Deprecating Facebook Part Two

Deprecating FacebookGriffin Caprio left a thought provoking comment on my “Deprecating Facebook” post

Good write up Sean. Though your move isn’t as permanent as mine from last month: http://www.therealgriffin.com/post/639445681/goodbye-facebook

In the end, I just think Mark Z. is acting slimy. Having two personalities isn’t a lack of integrity; it’s a matter of focus. My clients wouldn’t want to hear my latest thoughts on college football, just as my college football friends couldn’t care less about the latest in my part-time CTO business.

He notes in “Goodbye Facebook

[I] started several months ago by slashing my friends from 200 to 100 to under 70. When I originally signed up, I made two rules: only personal friends would be allowed ( no biz contacts ) and only people I’ve met in person.

What I found out was that those rules weren’t enough. [..]

What started as a chance to make communicating with family and friends easier transformed into a virtual dinner party, where everyone exchanges vacuous small talk.[…] So I’m reducing the noise in my life and focusing on what’s actually important.

Caprio  continues in “Social Media Without the Social

Something always struck me as hollow about social networks. They make it very easy to create links with people where such links didn’t exist. It’s also supposed to make existing links stronger.

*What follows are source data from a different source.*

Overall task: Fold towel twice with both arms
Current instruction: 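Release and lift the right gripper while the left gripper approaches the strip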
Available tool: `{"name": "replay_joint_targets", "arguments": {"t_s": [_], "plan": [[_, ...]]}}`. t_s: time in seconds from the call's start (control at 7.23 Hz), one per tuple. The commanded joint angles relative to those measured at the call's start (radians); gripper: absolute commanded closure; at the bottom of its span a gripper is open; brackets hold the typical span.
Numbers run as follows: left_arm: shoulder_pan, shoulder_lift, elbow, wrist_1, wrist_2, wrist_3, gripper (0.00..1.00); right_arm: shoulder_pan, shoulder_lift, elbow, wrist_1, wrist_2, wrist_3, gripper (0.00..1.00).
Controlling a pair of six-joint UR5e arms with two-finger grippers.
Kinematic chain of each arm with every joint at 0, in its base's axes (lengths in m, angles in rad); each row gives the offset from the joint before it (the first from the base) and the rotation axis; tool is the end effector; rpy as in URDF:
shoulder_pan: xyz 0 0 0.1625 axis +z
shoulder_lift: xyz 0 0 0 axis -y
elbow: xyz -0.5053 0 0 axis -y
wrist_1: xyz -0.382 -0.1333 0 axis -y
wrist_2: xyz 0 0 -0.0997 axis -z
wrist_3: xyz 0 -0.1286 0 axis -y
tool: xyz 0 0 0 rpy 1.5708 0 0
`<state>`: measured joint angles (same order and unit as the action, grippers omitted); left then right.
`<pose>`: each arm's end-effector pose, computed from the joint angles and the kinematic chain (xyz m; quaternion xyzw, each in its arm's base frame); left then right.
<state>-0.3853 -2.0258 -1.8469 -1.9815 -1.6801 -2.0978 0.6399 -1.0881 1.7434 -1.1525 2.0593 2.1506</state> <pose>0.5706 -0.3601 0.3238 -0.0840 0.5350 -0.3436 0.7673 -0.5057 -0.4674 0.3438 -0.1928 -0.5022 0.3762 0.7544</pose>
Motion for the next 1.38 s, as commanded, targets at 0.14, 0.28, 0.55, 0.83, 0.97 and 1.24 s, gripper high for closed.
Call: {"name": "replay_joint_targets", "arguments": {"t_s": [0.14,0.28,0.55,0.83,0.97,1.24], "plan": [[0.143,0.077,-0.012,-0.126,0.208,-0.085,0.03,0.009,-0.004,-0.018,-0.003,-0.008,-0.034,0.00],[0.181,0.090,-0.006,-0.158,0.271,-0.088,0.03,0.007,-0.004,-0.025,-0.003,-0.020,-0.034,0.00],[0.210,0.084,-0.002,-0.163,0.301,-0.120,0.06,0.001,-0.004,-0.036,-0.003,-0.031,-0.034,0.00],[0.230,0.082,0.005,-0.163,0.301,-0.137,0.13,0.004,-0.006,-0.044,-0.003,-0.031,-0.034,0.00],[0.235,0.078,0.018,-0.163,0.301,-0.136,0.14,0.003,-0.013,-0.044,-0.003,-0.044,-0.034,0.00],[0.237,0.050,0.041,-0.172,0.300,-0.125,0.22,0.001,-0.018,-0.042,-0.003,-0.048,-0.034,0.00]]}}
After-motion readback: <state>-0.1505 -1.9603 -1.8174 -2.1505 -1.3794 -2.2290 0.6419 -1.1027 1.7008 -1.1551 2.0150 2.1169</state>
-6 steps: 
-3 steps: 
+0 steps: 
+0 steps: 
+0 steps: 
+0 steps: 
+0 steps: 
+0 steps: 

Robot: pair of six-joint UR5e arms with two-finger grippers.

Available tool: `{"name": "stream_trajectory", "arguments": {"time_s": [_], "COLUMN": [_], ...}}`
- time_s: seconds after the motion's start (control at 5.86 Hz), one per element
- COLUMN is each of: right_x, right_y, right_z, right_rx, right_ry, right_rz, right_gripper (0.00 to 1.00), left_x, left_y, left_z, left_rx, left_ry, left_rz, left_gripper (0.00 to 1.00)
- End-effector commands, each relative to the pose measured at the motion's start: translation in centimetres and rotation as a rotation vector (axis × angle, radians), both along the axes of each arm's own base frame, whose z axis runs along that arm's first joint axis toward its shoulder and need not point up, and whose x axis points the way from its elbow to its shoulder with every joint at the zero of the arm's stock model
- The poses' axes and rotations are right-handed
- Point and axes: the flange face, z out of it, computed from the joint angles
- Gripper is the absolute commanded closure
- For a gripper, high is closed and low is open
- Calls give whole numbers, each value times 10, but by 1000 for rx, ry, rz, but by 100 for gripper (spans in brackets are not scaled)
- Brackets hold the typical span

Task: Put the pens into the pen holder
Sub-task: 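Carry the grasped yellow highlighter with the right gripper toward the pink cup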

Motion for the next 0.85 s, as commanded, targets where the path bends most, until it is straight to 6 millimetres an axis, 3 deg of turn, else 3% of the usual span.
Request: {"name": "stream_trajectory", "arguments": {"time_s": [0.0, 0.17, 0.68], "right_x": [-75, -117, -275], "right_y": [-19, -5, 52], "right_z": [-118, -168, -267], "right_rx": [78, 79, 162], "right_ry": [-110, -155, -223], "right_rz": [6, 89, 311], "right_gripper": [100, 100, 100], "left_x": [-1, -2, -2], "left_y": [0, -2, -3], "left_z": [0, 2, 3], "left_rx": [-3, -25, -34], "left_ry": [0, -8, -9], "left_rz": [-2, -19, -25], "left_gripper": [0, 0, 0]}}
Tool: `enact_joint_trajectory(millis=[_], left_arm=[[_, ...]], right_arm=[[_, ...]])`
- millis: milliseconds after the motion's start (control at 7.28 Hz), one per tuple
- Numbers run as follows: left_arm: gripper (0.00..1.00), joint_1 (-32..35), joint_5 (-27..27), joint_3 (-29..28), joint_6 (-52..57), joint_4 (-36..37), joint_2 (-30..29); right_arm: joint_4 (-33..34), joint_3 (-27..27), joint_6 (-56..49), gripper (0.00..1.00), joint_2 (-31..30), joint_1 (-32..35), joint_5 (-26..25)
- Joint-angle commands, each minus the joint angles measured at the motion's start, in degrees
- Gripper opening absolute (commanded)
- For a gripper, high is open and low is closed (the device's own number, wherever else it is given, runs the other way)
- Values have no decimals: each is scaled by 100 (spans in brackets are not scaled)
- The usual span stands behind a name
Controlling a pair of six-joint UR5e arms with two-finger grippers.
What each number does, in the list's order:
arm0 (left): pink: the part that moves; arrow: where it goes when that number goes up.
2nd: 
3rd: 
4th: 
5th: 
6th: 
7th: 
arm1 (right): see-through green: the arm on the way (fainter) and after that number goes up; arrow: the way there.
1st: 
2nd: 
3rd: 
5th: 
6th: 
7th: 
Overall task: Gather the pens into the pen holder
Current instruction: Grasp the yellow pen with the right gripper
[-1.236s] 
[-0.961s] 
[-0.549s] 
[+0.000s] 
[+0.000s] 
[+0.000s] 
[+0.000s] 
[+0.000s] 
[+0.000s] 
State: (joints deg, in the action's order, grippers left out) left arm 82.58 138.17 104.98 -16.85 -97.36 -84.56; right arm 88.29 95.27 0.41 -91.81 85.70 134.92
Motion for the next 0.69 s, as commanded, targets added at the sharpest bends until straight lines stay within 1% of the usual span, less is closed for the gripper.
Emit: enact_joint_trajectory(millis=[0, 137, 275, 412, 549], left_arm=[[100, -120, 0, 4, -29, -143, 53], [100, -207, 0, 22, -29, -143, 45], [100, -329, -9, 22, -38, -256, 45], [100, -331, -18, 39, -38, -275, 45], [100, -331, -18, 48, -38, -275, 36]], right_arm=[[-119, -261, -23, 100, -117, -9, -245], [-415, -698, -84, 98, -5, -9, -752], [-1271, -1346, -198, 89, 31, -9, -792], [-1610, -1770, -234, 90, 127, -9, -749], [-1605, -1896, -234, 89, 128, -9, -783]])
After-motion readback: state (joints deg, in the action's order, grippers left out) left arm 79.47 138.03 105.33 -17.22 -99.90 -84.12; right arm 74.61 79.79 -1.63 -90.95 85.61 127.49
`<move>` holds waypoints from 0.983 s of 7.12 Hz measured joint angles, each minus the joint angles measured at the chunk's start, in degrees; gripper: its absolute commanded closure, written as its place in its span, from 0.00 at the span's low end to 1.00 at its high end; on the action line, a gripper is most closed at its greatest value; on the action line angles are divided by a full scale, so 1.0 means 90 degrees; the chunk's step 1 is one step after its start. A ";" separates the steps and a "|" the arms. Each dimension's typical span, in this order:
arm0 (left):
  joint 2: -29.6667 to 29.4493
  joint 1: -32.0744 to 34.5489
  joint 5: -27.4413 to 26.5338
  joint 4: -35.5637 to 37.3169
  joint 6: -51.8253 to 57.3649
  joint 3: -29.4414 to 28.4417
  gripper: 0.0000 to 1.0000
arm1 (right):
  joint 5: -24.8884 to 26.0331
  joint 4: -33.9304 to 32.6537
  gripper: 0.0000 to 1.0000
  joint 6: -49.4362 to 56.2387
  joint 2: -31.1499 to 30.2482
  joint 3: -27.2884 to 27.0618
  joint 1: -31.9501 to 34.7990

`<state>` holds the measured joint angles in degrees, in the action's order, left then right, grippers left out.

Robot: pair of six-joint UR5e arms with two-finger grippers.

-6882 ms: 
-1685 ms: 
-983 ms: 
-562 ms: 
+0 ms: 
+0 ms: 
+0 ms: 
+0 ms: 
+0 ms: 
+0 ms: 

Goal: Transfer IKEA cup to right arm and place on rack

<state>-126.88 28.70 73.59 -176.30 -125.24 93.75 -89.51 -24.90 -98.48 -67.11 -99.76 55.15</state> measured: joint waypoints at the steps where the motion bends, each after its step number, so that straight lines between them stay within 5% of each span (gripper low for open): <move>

While the latter could be true, what’s the value on the former? […]

I want to have a smaller number of quality relationships in my life, not increase the amount of transient relationships.

Caprio also cites “Facebook Suicide” by Carmen Joy King. It’s from 2008 but still makes for timely reading.

And yet, the time we waste on Facebook only makes our search for comfort and community more elusive. Online networking sites are marketed as facilitators of community-orientation but when I think about the millions of people – myself included – who spend large portions of their waking lives feeding off an exchange of thousands of computerized, fragmented images, it doesn’t add up to community-engagement.

What are some alternatives?

  • Face to face conversation in small groups.
  • Personal phone calls
  • Christmas letters with personal notes
  • Personal E-Mails
  • Specialized newsgroups and e-mail distribution lists
  • Whatever worked twenty years ago… or forty.
  • LinkedIn, Plaxo, and Xing for professional networks

Moore’s Law does not enable trust to  scale beyond human scale limits.  Not person to person trust. Robin Dunbar has suggested there is a natural limit of around 150 “tribe members” imposed by the limits of the human brain. For more on this topic see  Christopher Allen’s excellent series of posts that start with”The Dunbar Number.”

In “Corporation Man” Anthony Jay suggests that there is a natural limit of 500 for a tribe size based on an analysis of human history. He offers one very powerful rule of thumb that I have come to see the wisdom of: use systems to replace and augment memory, but minimize systems that replace face to face communication. Chris Brogan’s “Beating Dunbar’s Number” is really about systems for extending and enhancing your memory of people’s needs,  interests, and strengths not automating your communication with them. Brogan also notes:

I have a very small number of quality relationships, and by that, I mean people that I share far more, and with whom I have a deeper emotional connection. I know how to make close friends. This isn’t about that.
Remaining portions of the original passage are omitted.